- [Task goal] Please retype, unchanged, each line from the top of the material below through the line where "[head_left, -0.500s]" appears.

- [Material for this exercise]
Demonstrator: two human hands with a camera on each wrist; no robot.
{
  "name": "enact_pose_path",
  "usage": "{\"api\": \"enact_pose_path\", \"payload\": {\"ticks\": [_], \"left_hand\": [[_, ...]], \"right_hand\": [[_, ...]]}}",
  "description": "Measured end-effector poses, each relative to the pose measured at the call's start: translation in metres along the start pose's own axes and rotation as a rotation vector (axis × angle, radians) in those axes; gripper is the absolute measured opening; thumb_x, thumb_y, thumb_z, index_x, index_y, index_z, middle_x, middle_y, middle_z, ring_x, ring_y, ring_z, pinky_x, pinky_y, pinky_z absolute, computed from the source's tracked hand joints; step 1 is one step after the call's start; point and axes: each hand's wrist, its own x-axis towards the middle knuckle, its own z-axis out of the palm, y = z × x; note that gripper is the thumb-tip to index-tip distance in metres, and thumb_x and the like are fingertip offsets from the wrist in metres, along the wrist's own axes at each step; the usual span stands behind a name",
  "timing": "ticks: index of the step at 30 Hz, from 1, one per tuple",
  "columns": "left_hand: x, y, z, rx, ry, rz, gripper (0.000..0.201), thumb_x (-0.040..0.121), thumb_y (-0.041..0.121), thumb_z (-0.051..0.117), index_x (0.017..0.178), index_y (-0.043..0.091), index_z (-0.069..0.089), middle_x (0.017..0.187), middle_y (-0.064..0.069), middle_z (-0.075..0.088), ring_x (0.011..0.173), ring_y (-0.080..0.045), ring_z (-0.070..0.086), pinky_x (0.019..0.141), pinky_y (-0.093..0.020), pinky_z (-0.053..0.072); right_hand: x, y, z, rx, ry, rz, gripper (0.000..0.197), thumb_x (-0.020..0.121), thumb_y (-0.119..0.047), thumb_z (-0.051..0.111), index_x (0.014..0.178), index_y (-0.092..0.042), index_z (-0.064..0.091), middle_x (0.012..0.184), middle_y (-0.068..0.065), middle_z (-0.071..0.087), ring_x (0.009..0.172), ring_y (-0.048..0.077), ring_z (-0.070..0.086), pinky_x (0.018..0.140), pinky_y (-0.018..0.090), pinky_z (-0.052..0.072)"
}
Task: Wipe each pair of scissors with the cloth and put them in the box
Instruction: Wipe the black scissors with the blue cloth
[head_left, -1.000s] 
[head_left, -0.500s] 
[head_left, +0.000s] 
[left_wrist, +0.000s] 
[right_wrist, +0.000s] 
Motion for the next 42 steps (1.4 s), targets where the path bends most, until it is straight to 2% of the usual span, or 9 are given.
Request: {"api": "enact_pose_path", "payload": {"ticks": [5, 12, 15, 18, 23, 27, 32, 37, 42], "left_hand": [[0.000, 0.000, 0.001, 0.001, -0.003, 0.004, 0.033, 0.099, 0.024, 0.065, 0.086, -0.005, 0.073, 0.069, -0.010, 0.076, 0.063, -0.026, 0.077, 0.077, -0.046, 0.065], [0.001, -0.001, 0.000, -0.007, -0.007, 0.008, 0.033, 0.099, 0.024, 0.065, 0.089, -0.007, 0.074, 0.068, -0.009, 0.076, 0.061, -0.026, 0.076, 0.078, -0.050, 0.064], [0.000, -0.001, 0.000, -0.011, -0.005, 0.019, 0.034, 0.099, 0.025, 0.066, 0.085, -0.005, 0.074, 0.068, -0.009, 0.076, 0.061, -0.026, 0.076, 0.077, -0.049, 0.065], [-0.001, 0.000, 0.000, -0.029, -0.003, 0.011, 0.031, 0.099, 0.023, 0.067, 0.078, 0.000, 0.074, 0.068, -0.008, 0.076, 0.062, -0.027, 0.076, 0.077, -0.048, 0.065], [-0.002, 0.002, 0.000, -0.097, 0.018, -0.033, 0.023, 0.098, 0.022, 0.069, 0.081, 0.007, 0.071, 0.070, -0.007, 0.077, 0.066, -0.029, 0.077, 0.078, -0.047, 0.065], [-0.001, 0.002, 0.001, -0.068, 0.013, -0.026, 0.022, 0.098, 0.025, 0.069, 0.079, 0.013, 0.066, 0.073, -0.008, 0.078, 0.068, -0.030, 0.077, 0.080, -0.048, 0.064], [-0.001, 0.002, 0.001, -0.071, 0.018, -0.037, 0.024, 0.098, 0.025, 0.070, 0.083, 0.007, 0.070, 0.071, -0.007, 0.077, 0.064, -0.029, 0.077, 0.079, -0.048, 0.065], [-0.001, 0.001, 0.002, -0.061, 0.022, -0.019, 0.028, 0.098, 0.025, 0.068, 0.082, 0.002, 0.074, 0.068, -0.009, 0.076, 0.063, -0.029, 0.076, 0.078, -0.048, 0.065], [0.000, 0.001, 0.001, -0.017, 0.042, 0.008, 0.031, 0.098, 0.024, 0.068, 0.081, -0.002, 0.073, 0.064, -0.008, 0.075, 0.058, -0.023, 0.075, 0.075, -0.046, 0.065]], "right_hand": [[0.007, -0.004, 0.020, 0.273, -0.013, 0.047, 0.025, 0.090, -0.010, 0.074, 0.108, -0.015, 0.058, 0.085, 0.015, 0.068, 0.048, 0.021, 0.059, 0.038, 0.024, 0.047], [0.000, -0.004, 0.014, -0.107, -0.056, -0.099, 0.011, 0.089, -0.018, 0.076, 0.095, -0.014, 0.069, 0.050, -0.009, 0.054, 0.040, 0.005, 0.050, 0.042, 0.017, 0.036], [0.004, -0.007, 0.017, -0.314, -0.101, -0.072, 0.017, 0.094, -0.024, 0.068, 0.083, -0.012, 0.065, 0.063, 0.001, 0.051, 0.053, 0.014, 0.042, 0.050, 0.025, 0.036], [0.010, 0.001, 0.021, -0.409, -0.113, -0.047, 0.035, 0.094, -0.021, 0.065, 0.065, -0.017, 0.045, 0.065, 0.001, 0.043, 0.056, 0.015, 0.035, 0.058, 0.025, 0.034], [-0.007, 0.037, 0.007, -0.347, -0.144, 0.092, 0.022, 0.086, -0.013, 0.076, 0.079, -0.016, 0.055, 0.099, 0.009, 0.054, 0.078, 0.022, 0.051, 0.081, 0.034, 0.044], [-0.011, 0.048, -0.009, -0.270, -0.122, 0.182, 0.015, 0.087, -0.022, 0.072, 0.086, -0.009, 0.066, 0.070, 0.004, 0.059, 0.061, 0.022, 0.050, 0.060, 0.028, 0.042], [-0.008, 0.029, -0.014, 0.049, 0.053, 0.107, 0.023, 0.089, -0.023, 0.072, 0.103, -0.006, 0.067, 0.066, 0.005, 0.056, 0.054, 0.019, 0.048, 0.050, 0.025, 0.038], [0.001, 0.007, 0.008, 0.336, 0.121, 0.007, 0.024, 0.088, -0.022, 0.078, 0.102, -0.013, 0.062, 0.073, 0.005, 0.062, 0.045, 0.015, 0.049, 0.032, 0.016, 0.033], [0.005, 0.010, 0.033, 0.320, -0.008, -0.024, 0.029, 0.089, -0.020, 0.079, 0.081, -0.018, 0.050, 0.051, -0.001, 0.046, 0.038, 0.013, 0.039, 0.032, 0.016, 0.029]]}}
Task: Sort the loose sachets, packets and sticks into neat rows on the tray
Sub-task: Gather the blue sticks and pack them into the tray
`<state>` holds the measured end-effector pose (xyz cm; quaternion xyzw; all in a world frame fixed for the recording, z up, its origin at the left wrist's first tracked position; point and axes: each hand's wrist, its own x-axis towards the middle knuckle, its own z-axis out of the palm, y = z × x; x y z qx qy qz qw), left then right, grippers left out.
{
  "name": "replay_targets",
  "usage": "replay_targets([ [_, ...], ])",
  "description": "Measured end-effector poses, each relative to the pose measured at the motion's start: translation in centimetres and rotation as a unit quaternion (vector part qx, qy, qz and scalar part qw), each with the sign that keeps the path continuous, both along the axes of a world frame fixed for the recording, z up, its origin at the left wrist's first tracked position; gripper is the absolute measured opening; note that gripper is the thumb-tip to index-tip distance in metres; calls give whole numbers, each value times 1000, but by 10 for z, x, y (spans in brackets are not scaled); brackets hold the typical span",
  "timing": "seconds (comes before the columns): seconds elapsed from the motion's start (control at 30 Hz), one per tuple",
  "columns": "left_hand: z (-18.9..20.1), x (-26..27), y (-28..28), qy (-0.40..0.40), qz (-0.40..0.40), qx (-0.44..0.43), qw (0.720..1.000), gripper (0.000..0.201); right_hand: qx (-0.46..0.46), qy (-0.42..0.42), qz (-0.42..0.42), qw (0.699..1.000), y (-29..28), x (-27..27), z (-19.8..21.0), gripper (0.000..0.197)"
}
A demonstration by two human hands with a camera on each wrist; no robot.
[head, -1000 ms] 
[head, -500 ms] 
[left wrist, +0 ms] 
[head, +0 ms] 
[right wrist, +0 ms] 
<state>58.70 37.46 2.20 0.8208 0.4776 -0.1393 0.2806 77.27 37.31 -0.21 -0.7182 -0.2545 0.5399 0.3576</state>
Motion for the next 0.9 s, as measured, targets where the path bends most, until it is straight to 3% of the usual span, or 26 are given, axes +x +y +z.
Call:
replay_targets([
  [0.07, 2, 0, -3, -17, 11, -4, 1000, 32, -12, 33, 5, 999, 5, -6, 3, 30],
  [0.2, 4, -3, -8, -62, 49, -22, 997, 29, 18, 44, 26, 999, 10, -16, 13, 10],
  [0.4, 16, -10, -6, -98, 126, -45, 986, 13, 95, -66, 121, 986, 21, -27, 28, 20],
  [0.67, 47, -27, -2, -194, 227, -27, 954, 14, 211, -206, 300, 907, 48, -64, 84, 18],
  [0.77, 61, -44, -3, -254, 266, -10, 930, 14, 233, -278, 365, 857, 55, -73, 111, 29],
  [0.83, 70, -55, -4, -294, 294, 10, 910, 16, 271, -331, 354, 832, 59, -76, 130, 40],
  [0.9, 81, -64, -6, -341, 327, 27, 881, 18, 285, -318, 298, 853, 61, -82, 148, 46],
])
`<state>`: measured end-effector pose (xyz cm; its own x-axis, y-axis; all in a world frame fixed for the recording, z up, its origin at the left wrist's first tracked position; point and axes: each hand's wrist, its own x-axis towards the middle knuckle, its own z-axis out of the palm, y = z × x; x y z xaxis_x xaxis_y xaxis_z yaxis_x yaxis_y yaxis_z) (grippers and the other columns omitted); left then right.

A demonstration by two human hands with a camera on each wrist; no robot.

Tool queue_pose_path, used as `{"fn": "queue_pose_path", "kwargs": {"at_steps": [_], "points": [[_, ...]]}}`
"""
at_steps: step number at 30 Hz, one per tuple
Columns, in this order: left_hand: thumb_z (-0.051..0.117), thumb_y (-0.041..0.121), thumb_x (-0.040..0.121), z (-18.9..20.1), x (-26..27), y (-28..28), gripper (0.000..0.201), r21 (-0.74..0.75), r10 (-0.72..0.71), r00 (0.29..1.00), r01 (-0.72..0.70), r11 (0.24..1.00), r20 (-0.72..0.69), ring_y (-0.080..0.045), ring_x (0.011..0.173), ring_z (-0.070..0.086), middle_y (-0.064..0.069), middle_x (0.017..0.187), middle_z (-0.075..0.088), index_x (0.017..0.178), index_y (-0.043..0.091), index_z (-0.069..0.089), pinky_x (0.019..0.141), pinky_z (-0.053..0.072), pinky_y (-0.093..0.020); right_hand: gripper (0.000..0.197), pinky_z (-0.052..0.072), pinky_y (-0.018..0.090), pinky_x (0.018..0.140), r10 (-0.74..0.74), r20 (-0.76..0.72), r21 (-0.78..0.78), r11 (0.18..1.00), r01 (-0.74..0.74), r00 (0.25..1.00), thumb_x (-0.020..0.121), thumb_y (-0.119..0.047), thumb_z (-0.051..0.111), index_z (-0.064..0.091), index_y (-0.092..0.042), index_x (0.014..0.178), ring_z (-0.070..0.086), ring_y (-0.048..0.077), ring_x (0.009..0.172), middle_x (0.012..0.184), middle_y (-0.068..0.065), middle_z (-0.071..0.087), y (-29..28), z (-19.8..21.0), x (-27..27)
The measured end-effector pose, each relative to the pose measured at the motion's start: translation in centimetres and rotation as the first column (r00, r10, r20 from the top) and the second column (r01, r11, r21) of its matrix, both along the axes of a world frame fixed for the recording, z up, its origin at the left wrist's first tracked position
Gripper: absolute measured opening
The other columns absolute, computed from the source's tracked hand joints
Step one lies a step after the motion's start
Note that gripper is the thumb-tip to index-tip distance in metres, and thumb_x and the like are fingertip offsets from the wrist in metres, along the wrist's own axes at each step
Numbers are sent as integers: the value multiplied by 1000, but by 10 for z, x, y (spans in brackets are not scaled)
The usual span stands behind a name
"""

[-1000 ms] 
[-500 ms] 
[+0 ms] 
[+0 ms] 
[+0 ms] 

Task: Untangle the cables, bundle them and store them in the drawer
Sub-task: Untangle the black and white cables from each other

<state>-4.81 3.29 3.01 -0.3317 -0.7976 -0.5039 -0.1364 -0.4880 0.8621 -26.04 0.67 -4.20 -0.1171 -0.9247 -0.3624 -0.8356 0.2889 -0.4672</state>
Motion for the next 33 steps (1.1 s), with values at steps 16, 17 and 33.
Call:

- [Written solution]
Demonstrator: two human hands with a camera on each wrist; no robot.
{
  "name": "enact_pose_path",
  "usage": "{\"api\": \"enact_pose_path\", \"payload\": {\"ticks\": [_], \"left_hand\": [[_, ...]], \"right_hand\": [[_, ...]]}}",
  "description": "Measured end-effector poses, each relative to the pose measured at the call's start: translation in metres along the start pose's own axes and rotation as a rotation vector (axis × angle, radians) in those axes; gripper is the absolute measured opening; thumb_x, thumb_y, thumb_z, index_x, index_y, index_z, middle_x, middle_y, middle_z, ring_x, ring_y, ring_z, pinky_x, pinky_y, pinky_z absolute, computed from the source's tracked hand joints; step 1 is one step after the call's start; point and axes: each hand's wrist, its own x-axis towards the middle knuckle, its own z-axis out of the palm, y = z × x; note that gripper is the thumb-tip to index-tip distance in metres, and thumb_x and the like are fingertip offsets from the wrist in metres, along the wrist's own axes at each step; the usual span stands behind a name",
  "timing": "ticks: index of the step at 30 Hz, from 1, one per tuple",
  "columns": "left_hand: x, y, z, rx, ry, rz, gripper (0.000..0.201), thumb_x (-0.040..0.121), thumb_y (-0.041..0.121), thumb_z (-0.051..0.117), index_x (0.017..0.178), index_y (-0.043..0.091), index_z (-0.069..0.089), middle_x (0.017..0.187), middle_y (-0.064..0.069), middle_z (-0.075..0.088), ring_x (0.011..0.173), ring_y (-0.080..0.045), ring_z (-0.070..0.086), pinky_x (0.019..0.141), pinky_y (-0.093..0.020), pinky_z (-0.053..0.072); right_hand: x, y, z, rx, ry, rz, gripper (0.000..0.197), thumb_x (-0.020..0.121), thumb_y (-0.119..0.047), thumb_z (-0.051..0.111), index_x (0.014..0.178), index_y (-0.092..0.042), index_z (-0.064..0.091), middle_x (0.012..0.184), middle_y (-0.068..0.065), middle_z (-0.071..0.087), ring_x (0.009..0.172), ring_y (-0.048..0.077), ring_z (-0.070..0.086), pinky_x (0.018..0.140), pinky_y (-0.018..0.090), pinky_z (-0.052..0.072)"
}
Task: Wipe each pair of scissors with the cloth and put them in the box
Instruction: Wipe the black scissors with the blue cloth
[head_left, -1.000s] 
[head_left, -0.500s] 

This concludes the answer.